SOURCE INFORMATION =
▼▼▼

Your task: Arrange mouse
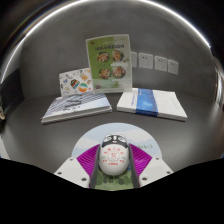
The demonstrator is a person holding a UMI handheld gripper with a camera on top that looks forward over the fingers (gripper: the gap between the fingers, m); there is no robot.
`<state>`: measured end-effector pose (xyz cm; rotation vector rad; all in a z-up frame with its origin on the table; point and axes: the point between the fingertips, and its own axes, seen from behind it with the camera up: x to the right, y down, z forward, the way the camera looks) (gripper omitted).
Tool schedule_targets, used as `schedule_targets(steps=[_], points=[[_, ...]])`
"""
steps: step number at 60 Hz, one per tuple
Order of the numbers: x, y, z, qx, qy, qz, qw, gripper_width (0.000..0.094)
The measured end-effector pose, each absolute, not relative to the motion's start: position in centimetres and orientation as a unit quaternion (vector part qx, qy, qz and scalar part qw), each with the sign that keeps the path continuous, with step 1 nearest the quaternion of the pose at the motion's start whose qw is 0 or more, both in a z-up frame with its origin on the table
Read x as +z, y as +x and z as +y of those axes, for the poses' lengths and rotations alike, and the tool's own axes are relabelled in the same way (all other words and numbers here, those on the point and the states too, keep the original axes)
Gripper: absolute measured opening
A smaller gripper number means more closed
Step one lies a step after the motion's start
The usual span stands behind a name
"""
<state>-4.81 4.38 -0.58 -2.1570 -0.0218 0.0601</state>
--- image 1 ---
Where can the row of white wall sockets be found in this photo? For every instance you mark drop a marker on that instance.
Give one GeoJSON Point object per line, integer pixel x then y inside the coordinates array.
{"type": "Point", "coordinates": [146, 60]}

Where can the white book with blue band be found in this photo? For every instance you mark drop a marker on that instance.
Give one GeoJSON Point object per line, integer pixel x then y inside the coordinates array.
{"type": "Point", "coordinates": [151, 103]}

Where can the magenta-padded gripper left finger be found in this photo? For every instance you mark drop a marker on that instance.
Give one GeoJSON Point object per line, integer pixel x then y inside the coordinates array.
{"type": "Point", "coordinates": [74, 168]}

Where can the green food-photo leaflet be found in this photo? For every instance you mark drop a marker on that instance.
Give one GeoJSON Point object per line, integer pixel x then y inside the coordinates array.
{"type": "Point", "coordinates": [110, 63]}

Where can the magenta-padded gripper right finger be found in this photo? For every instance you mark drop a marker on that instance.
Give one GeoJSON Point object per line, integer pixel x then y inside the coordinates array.
{"type": "Point", "coordinates": [152, 169]}

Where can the grey striped book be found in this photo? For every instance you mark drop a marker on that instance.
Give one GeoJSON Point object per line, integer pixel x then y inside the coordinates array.
{"type": "Point", "coordinates": [76, 106]}

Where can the round landscape-print mouse pad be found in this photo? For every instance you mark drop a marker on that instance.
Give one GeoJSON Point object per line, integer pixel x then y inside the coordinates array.
{"type": "Point", "coordinates": [140, 135]}

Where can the white colourful-sticker card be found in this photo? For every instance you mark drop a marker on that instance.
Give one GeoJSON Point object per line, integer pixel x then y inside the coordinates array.
{"type": "Point", "coordinates": [75, 81]}

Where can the white panda-print computer mouse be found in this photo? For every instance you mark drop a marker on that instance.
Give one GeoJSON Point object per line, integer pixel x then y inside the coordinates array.
{"type": "Point", "coordinates": [113, 160]}

▲▲▲

BRIEF =
Leaving all pictures aside, quote each record exactly.

ANSWER SPACE =
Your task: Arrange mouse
The demonstrator is a person holding a UMI handheld gripper with a camera on top that looks forward over the fingers (gripper: the gap between the fingers, m); there is no robot.
`<state>`: measured end-effector pose (xyz cm; rotation vector rad; all in a z-up frame with its origin on the table; point and axes: the point between the fingertips, and its own axes, seen from behind it with the camera up: x to the right, y down, z forward, the way the camera looks) (gripper omitted).
Tool schedule_targets, used as `schedule_targets(steps=[_], points=[[_, ...]])`
"""
steps: step number at 60 Hz, one per tuple
Order of the numbers: x, y, z, qx, qy, qz, qw, gripper_width (0.000..0.094)
The measured end-effector pose, each absolute, not relative to the motion's start: position in centimetres and orientation as a unit quaternion (vector part qx, qy, qz and scalar part qw), each with the sign that keeps the path continuous, with step 1 nearest the quaternion of the pose at the motion's start whose qw is 0 or more, both in a z-up frame with its origin on the table
Read x as +z, y as +x and z as +y of those axes, for the poses' lengths and rotations alike, and the tool's own axes are relabelled in the same way (all other words and numbers here, those on the point and the states too, keep the original axes)
Gripper: absolute measured opening
A smaller gripper number means more closed
Step one lies a step after the motion's start
The usual span stands behind a name
"""
<state>-4.81 4.38 -0.58 -2.1570 -0.0218 0.0601</state>
--- image 1 ---
Where can the row of white wall sockets be found in this photo? For every instance you mark drop a marker on that instance.
Give one GeoJSON Point object per line, integer pixel x then y inside the coordinates array.
{"type": "Point", "coordinates": [146, 60]}

Where can the white book with blue band be found in this photo? For every instance you mark drop a marker on that instance.
Give one GeoJSON Point object per line, integer pixel x then y inside the coordinates array.
{"type": "Point", "coordinates": [151, 103]}

Where can the magenta-padded gripper left finger be found in this photo? For every instance you mark drop a marker on that instance.
Give one GeoJSON Point object per line, integer pixel x then y inside the coordinates array.
{"type": "Point", "coordinates": [74, 168]}

Where can the green food-photo leaflet be found in this photo? For every instance you mark drop a marker on that instance.
Give one GeoJSON Point object per line, integer pixel x then y inside the coordinates array.
{"type": "Point", "coordinates": [110, 63]}

Where can the magenta-padded gripper right finger be found in this photo? For every instance you mark drop a marker on that instance.
Give one GeoJSON Point object per line, integer pixel x then y inside the coordinates array.
{"type": "Point", "coordinates": [152, 169]}

Where can the grey striped book be found in this photo? For every instance you mark drop a marker on that instance.
Give one GeoJSON Point object per line, integer pixel x then y inside the coordinates array.
{"type": "Point", "coordinates": [76, 106]}

Where can the round landscape-print mouse pad be found in this photo? For every instance you mark drop a marker on that instance.
Give one GeoJSON Point object per line, integer pixel x then y inside the coordinates array.
{"type": "Point", "coordinates": [140, 135]}

Where can the white colourful-sticker card be found in this photo? For every instance you mark drop a marker on that instance.
Give one GeoJSON Point object per line, integer pixel x then y inside the coordinates array.
{"type": "Point", "coordinates": [75, 81]}

Where can the white panda-print computer mouse be found in this photo? For every instance you mark drop a marker on that instance.
Give one GeoJSON Point object per line, integer pixel x then y inside the coordinates array.
{"type": "Point", "coordinates": [113, 160]}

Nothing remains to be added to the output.